What is expected: Below are the records; give again exactly the line with "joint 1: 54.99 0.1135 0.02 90", the line with "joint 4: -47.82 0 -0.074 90", and each line that lies between them, and nothing besides.

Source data
BEGIN

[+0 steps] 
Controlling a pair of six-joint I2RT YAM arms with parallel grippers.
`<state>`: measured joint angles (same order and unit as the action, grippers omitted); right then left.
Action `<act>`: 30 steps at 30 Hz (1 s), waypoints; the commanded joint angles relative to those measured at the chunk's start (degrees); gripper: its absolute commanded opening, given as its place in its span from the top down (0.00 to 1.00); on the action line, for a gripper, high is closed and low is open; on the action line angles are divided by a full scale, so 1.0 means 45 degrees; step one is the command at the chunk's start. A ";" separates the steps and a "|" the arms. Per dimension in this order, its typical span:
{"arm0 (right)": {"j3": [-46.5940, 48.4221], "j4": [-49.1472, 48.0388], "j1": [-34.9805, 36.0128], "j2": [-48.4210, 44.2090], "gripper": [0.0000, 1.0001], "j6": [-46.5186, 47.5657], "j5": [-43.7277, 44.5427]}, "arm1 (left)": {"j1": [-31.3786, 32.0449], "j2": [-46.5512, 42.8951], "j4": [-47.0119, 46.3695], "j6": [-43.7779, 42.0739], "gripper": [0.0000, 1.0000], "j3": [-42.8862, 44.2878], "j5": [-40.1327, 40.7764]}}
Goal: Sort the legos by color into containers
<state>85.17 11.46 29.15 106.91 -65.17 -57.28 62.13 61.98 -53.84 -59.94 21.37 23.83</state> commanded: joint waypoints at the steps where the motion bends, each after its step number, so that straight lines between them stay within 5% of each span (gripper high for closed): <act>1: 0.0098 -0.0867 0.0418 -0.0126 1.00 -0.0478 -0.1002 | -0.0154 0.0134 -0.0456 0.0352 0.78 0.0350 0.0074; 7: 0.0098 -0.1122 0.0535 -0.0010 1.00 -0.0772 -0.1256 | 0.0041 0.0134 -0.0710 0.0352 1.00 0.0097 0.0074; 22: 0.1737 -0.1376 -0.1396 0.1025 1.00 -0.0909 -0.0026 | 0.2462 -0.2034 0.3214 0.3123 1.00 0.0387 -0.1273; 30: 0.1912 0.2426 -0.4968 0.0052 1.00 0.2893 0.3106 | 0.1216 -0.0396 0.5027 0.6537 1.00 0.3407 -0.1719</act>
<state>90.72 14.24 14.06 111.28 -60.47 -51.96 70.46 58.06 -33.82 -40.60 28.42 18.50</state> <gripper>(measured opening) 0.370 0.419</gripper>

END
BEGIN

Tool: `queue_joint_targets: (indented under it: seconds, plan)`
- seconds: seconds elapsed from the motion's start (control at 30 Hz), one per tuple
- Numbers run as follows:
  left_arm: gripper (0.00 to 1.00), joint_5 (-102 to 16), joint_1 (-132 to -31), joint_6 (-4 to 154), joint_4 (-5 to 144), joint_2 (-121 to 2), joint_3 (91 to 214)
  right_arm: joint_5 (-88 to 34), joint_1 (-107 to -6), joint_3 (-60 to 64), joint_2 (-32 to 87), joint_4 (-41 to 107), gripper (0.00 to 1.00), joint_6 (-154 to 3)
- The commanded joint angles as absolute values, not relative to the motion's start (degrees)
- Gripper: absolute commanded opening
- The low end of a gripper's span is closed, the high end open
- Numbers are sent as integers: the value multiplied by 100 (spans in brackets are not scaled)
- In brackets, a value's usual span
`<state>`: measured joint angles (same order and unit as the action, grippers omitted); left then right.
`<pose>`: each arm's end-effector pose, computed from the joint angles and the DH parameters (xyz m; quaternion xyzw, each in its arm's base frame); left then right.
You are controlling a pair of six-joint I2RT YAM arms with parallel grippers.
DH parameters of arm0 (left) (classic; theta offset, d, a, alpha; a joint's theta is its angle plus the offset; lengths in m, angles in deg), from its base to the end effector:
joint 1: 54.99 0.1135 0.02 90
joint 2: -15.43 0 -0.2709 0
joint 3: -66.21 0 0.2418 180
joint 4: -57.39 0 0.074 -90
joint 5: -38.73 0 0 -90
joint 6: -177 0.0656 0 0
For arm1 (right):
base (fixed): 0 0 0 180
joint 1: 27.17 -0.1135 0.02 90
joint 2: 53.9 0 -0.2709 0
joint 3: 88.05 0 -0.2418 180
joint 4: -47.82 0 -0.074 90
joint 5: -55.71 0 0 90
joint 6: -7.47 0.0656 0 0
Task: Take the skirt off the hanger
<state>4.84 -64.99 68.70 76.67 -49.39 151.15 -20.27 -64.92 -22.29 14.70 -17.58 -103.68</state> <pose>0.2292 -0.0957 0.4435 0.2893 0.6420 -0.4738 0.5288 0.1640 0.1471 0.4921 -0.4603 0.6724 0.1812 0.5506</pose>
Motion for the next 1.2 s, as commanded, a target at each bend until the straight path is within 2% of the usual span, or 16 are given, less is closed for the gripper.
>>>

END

Your solution:
joint 1: 54.99 0.1135 0.02 90
joint 2: -15.43 0 -0.2709 0
joint 3: -66.21 0 0.2418 180
joint 4: -57.39 0 0.074 -90
joint 5: -38.73 0 0 -90
joint 6: -177 0.0656 0 0
For arm1 (right):
base (fixed): 0 0 0 180
joint 1: 27.17 -0.1135 0.02 90
joint 2: 53.9 0 -0.2709 0
joint 3: 88.05 0 -0.2418 180
joint 4: -47.82 0 -0.074 90

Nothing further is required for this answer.